The good news is that once a year is over, it is really over. We can look back and reminisce or produce lots of after-the-fact analysis, but we don’t and won’t have to live it over again. What we do have to do is learn from what has happened and then look forward and try to come up with some meaningful projections for the coming year.
Many of you are already deeply into this, or certainly ought to be. In many cases, 2012 budgets have been submitted, and I hear the sharp intake of held breath as you ponder your calculations: “How much under what I think will happen do I dare to go in order to make what I say look better when the result is better than my budget?” Or, “How much over than I expect to spend on travel and entertainment can I get away with in my budget to make what I actually spend look much less than I really think I need to spend?”

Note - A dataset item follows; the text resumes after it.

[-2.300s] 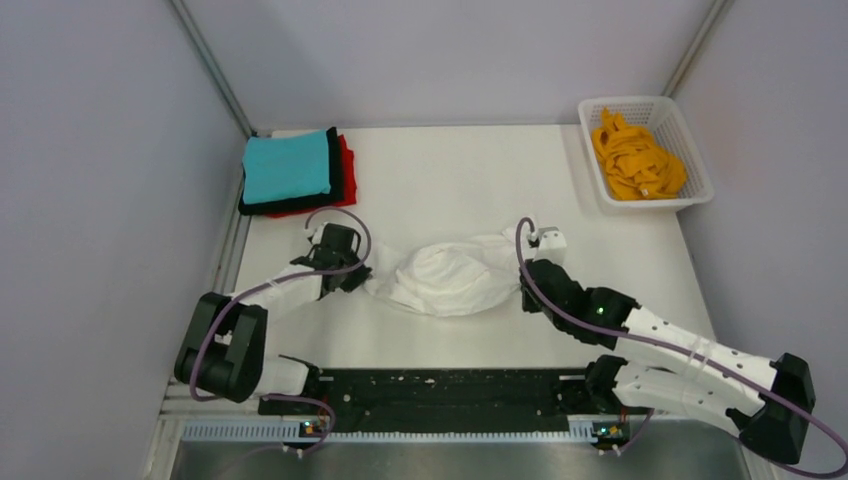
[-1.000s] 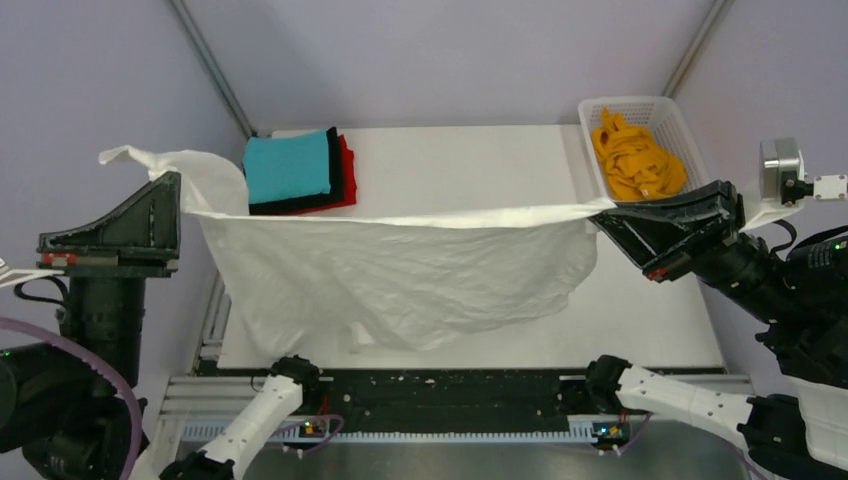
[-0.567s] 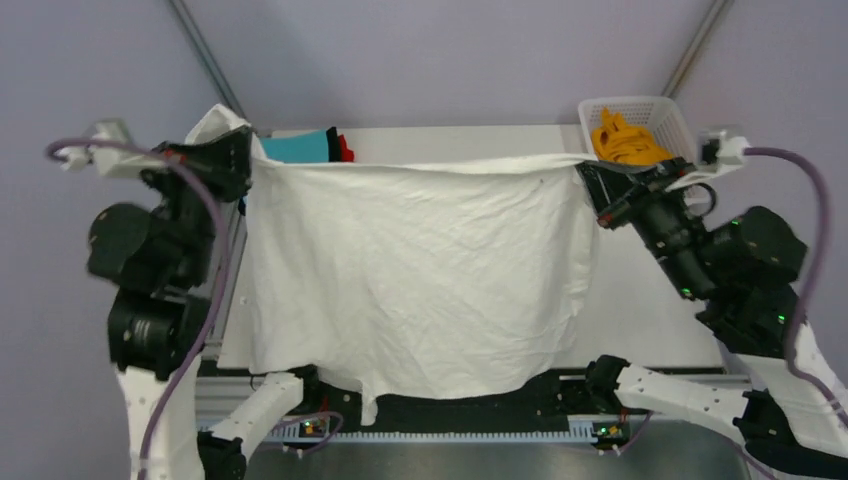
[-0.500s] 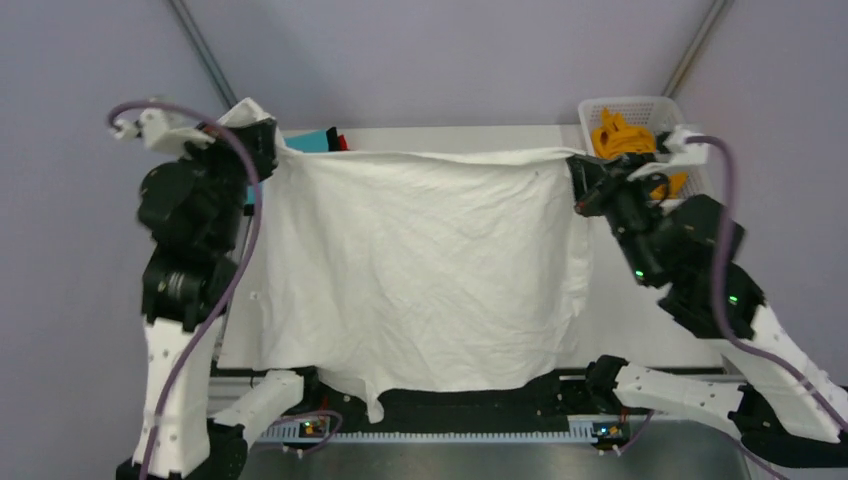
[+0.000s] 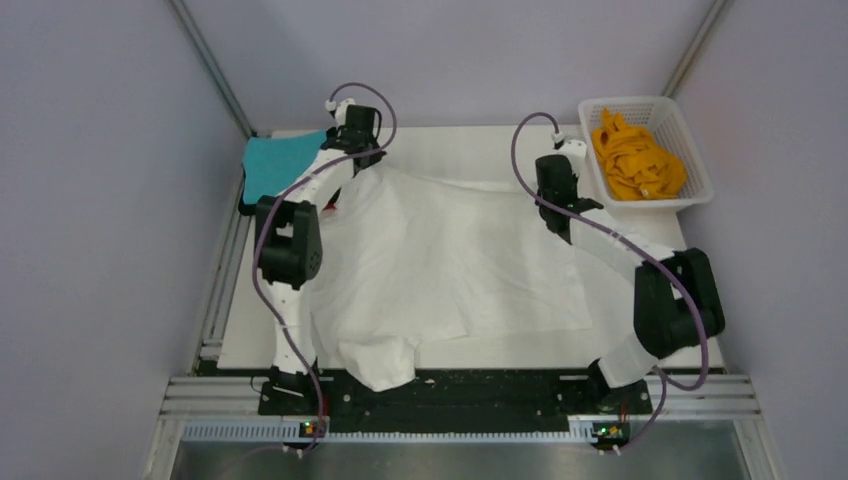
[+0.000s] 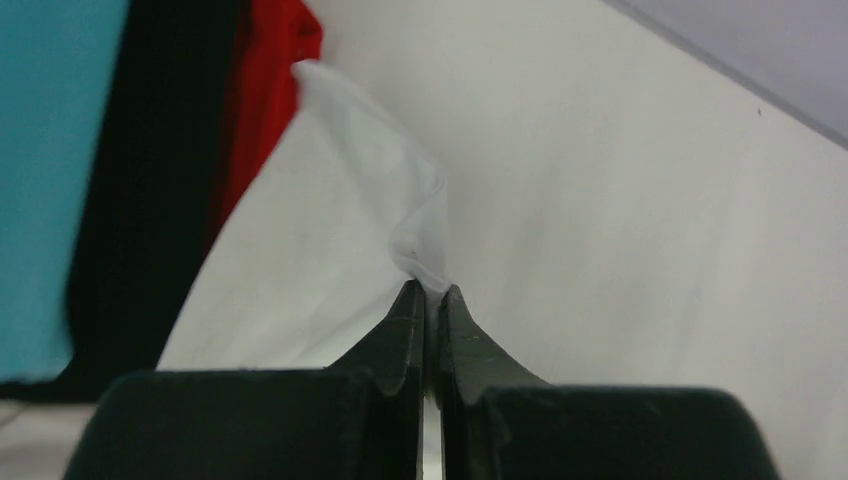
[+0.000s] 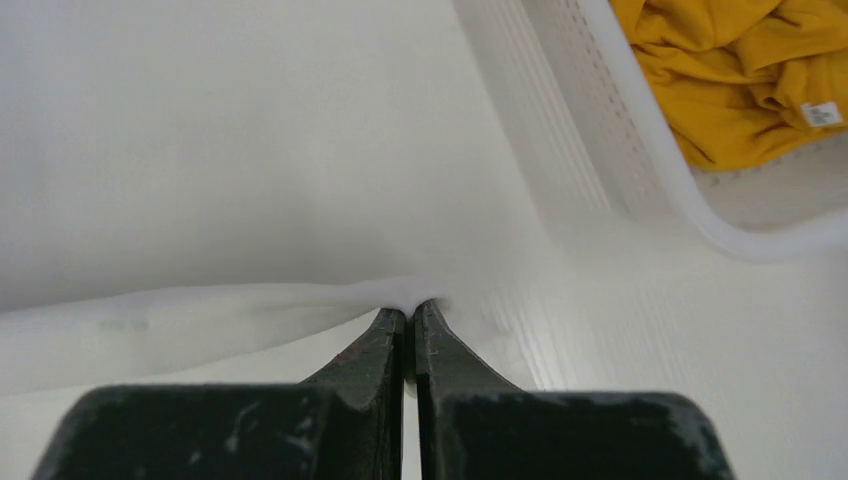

You know who you are, and you know what I mean. Is there really any way to know today (or last month or the month before that) what is likely to happen all the way to the end of 2012, or at least through whatever remnants of a real peak season actually materialize during the third quarter of next year?
Still, there are a few things we may want to keep our eyes on for the coming year.
For example, will there still be three Japanese majors floating around at the end of the next 12 months? Is the complaint filed with the Federal Maritime Commission regarding those nasty Canadian ports really worth the effort of an investigation, and where are the complaints from the shippers? You remember them — the customers we’re supposed to serve and who seem to like the Canadian gateway, but based on the less than stirring volumes, maybe not that much.
What about the stories circulating that our elected and appointed officials may have some ideas of making our business even more difficult by imposing additional restrictions, documentation, regulations, trade barriers and myriad other bureaucratic devices without giving much if any consideration to the inevitable imposition of the law of unintended consequences that is bound to raise its ugly head just nanoseconds after any new rules are put in place. Please, please, please, elected and appointed officials, don’t do anything without taking multiple deep breaths, having lots of meetings with the people and companies that will be affected by your actions, and take into account that America, just like any other country can (to a large extent) trade its way out of an economic funk. Try to stay calm.
I wish all of you and your families, friends and colleagues the very best for the upcoming holiday season and the best of health, happiness and success for the new year.